Add support for proxy injector reinvocation #6347

alpeb · 2021-06-22T20:46:02Z

Fixes #3750 and partially #6267

As of k8s 1.15 mutating webhooks can be reinvoked whenever another mutating webhook running after the current one mutates the pod being persisted.
Enabling reinvocation for the injector will allow configuring the proxy with annotations generated by such other mutating webhooks.

The implementation consists on adding "remove" statements into the json patch returned by the injector, implemented mostly in the new file pkg/inject/pod_patch.go which now holds the podPatch, moved from pkg/inject/inject.go.

This also updates the "reinvocation" integration test introduced in #6309 to properly verify the reinvocation is happening.

And this also means the "existing proxy sidecar" check is no longer relevant, and has been limited to "existing 3rd party sidecar".
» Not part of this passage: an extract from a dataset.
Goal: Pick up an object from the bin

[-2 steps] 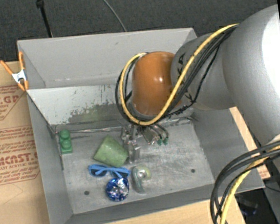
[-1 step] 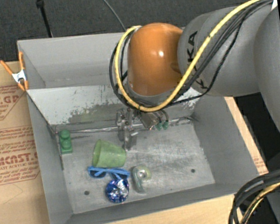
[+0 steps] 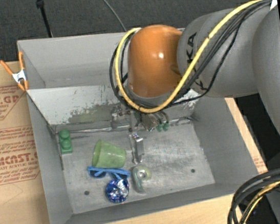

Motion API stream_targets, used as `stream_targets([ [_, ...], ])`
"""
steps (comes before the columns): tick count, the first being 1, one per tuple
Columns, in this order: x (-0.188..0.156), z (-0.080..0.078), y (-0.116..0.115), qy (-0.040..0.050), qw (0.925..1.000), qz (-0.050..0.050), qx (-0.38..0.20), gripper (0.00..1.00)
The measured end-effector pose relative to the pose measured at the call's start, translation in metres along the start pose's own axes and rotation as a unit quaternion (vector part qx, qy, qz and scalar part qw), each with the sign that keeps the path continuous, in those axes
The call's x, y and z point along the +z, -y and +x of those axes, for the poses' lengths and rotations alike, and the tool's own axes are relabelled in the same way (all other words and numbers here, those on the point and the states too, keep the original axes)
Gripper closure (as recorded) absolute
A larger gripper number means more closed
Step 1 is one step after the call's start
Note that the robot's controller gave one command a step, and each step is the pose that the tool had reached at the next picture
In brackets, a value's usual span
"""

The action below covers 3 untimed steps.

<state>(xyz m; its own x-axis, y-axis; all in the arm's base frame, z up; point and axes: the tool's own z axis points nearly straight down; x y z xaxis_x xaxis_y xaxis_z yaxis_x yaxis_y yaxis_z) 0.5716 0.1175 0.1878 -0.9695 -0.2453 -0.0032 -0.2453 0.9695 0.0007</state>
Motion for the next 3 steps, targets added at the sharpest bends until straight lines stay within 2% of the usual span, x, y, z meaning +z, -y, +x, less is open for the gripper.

Possible followup: refactor the CLI inject and uninject commands to properly leverage the cleanup done by this patch.

Fixes #3750 and partially #6267 As of k8s 1.15 mutating webhooks can be reinvoked whenever another mutating webhook running after the current one mutates the pod being persisted. Enabling reinvocation for the injector will allow configuring the proxy with annotations generated by such other mutating webhooks. The implementation consists on adding "remove" statements into the json patch returned by the injector, implemented mostly in the new file `pkg/inject/pod_patch.go` which now holds the `podPatch`, moved from `pkg/inject/inject.go`. This also updates the "reinvocation" integration test introduced in #6309 to properly verify the reinvocation is happening. And this also means the "existing proxy sidecar" check is no longer relevant, and has been limited to "existing 3rd party sidecar". Possible followup: refactor the CLI inject and uninject commands to properly leverage the cleanup done by this patch.

mateiidavid

This change is super cool! I think everything looks great as it is, although I haven't managed to test it yet since I couldn't find a readily available MWC to deploy alongside the injector and see how it all plays out in practice.
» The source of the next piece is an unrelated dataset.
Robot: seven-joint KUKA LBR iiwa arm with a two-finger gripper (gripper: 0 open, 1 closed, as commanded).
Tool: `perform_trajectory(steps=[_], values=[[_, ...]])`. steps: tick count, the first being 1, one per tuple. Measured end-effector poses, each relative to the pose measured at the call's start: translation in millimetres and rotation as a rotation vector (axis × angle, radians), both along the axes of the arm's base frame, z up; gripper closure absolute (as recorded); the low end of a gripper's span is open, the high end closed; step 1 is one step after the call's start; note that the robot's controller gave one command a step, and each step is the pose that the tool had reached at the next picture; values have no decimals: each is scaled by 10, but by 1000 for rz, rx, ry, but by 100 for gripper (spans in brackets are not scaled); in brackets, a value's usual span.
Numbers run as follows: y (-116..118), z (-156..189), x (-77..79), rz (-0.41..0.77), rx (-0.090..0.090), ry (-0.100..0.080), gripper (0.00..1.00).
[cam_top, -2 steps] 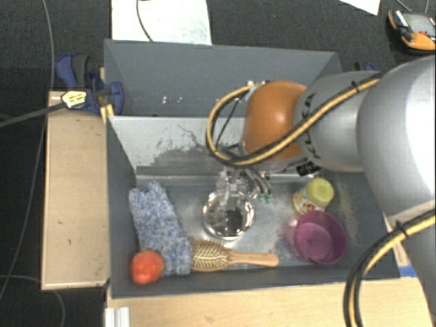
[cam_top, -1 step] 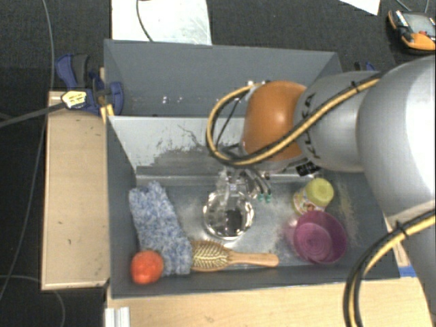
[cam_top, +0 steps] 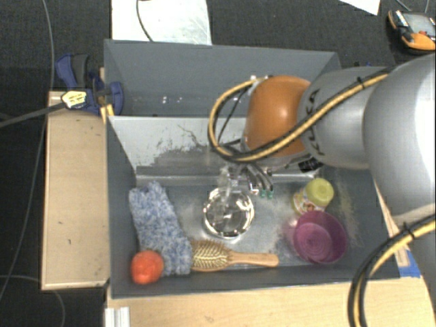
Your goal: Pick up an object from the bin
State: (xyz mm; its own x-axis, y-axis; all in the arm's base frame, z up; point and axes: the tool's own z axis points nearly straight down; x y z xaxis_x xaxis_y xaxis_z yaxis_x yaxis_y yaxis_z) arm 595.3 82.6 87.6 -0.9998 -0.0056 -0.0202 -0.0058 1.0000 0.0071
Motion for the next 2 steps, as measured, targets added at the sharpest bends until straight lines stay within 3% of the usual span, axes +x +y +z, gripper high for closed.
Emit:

I've left a nitpicky comment about the removed log statement and a suggestion to contextualise the patch.addRemovals(..) call.

controller/webhook/server.go

pkg/inject/inject.go

dadjeibaah

These changes look great. I haven't tested them out as well with another MWC but they look good. I left some super tiny nits.
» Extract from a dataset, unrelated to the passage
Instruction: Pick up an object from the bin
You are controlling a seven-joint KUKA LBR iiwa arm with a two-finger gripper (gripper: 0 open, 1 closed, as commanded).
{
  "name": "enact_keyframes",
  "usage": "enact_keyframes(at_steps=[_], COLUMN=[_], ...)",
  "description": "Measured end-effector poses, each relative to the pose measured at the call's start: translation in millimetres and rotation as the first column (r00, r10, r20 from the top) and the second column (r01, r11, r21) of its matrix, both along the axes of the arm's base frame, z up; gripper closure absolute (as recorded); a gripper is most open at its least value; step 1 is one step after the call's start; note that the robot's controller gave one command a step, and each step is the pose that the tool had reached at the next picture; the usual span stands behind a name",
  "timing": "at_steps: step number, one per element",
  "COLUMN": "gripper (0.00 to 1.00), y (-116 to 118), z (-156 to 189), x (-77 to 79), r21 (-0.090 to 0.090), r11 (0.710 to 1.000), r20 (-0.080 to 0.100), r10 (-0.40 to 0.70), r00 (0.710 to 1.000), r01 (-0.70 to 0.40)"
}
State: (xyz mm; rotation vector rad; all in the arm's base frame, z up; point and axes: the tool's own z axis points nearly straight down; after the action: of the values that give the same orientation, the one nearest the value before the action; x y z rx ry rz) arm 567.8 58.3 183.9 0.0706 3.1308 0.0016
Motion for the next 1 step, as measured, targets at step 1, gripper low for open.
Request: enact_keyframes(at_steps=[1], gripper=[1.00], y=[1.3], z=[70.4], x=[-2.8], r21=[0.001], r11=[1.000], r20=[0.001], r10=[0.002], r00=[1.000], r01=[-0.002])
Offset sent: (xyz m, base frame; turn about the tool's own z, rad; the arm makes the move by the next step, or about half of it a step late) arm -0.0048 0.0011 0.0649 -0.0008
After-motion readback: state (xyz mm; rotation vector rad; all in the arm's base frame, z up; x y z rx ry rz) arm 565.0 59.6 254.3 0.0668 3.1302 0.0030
pkg/healthcheck/sidecar.go

pkg/inject/pod_patch.go

codecov-commenter · 2021-06-23T16:48:53Z

Codecov Report

❗ No coverage uploaded for pull request base (main@9b7a548). Click here to learn what that means.
The diff coverage is n/a.

@@           Coverage Diff           @@
##             main    #6347   +/-   ##
=======================================
  Coverage        ?   44.30%           
=======================================
  Files           ?      184           
  Lines           ?    17616           
  Branches        ?      265           
=======================================
  Hits            ?     7805           
  Misses          ?     9077           
  Partials        ?      734

Flag	Coverage Δ
golang	`42.38% <0.00%> (?)`
javascript	`66.69% <0.00%> (?)`
unittests	`44.30% <0.00%> (?)`

Flags with carried forward coverage won't be shown. Click here to find out more.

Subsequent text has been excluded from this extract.